Copy nothing but the lines below, from the one with "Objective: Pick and" through the one with "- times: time", exactly as written; no pictures should appear.
--- Data to process ---
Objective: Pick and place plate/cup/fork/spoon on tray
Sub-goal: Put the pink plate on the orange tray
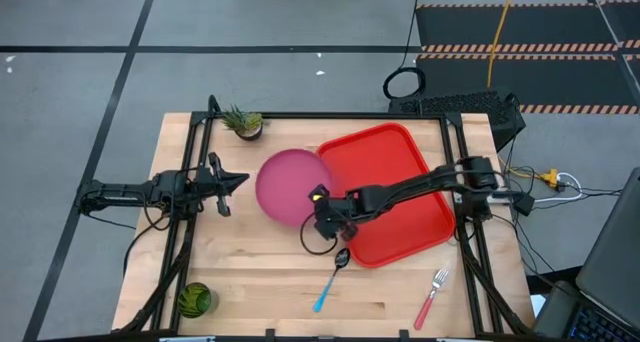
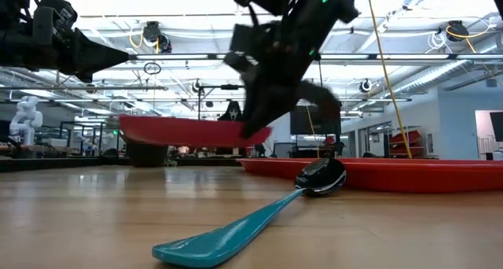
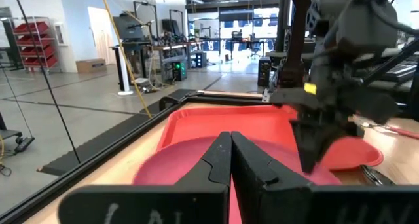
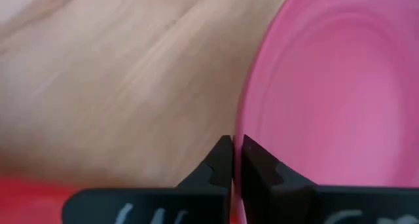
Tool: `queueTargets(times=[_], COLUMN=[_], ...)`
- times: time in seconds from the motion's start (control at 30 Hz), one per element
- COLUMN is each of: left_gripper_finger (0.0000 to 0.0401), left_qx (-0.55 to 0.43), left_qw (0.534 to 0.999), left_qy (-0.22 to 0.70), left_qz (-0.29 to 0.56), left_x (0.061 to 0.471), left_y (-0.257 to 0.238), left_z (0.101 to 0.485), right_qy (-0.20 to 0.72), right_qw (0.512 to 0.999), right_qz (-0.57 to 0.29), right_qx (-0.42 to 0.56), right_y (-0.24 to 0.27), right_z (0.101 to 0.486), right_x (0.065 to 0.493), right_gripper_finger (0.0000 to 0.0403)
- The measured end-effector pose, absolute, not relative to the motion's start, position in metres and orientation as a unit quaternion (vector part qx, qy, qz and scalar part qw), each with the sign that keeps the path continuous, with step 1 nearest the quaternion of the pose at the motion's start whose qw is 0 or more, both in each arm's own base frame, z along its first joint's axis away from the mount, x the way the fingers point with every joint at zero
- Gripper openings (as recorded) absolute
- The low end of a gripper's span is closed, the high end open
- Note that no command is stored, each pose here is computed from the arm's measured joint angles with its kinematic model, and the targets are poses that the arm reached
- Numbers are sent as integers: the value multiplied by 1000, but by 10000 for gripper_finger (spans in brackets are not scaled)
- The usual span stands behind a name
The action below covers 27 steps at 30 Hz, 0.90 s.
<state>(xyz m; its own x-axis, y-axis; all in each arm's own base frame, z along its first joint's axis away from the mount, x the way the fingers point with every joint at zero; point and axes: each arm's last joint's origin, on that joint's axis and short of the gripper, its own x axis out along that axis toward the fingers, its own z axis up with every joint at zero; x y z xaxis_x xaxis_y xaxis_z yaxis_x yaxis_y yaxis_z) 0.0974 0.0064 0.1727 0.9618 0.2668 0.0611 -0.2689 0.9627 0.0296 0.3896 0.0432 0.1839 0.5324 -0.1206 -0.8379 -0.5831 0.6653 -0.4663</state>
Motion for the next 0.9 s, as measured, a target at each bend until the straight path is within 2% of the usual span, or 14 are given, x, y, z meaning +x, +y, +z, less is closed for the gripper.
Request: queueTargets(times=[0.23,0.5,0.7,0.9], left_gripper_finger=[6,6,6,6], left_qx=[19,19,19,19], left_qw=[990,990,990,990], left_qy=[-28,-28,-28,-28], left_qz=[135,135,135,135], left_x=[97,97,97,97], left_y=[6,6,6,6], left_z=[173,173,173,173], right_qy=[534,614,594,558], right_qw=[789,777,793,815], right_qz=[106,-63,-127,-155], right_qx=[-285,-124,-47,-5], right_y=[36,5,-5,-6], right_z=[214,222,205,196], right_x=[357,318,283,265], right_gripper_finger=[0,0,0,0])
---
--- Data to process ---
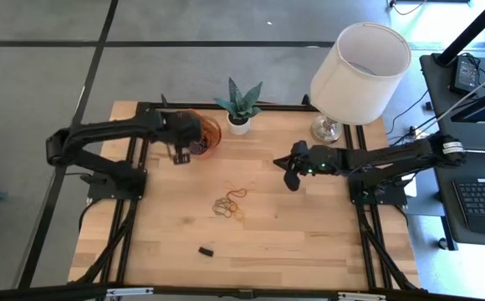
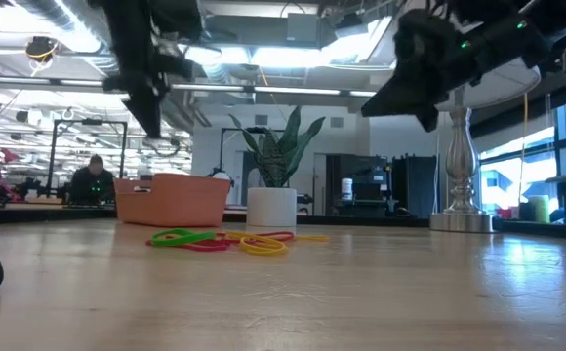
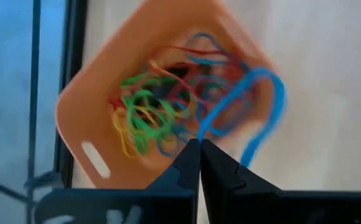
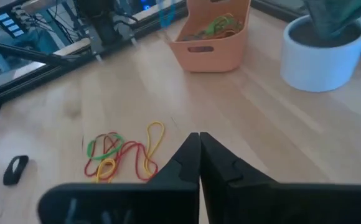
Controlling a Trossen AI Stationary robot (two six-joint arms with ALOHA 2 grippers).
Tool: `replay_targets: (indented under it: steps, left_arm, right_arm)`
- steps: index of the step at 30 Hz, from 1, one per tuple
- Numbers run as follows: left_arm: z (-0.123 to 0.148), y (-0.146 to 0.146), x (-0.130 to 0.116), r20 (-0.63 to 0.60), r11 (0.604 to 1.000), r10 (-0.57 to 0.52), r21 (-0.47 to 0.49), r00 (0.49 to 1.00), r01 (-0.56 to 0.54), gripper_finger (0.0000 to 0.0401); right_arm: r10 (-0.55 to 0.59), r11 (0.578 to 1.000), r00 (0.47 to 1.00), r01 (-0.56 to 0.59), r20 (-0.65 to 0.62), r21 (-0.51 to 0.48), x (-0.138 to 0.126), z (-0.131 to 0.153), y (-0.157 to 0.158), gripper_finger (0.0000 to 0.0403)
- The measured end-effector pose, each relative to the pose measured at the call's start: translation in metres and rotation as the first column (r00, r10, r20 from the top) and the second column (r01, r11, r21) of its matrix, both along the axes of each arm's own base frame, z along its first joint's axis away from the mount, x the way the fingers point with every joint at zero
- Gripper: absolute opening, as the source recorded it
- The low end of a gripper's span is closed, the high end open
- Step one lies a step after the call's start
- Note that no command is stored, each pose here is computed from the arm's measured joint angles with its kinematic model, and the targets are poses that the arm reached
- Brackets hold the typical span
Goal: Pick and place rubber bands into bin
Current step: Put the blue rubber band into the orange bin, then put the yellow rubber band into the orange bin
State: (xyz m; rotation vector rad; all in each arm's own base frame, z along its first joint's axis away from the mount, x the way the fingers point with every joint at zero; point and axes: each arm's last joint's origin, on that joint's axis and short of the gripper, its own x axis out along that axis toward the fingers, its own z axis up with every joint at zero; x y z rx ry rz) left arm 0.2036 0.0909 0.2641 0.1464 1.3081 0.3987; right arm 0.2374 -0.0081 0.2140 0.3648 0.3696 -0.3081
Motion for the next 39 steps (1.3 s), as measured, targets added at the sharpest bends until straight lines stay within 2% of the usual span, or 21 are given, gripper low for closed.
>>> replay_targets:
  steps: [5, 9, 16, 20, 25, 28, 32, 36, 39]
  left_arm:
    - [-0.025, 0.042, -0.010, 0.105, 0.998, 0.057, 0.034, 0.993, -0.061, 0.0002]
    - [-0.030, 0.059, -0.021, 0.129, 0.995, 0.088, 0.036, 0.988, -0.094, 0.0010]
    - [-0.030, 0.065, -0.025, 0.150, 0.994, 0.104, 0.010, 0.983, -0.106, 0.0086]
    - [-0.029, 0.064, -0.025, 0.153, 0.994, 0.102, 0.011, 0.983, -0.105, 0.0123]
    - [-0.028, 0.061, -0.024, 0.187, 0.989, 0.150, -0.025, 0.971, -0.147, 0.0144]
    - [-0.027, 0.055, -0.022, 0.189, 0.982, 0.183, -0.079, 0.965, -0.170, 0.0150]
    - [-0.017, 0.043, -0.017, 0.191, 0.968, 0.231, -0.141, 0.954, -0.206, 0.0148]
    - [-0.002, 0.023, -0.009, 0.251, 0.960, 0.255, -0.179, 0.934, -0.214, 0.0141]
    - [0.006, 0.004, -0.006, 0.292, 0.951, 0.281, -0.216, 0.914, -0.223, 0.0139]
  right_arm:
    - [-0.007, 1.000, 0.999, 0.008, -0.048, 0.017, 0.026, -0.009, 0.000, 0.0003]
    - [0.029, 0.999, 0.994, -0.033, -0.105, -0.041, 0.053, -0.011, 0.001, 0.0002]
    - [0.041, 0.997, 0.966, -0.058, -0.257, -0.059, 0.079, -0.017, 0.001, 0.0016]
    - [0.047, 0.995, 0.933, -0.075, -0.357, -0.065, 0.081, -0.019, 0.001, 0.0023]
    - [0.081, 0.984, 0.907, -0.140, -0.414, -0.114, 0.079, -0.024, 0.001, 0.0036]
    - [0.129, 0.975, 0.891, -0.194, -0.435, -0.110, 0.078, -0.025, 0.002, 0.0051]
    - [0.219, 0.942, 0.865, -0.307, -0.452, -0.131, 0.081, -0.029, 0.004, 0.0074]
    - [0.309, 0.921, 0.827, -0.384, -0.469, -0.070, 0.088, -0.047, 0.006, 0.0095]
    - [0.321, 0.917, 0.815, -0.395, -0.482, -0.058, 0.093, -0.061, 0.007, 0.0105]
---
Output below:
Objective: Pick and place plate/cup/fork/spoon on tray
Sub-goal: Put the pink plate on the orange tray
Tool: `queueTargets(times=[_], COLUMN=[_], ...)`
- times: time in seconds from the motion's start (control at 30 Hz), one per element

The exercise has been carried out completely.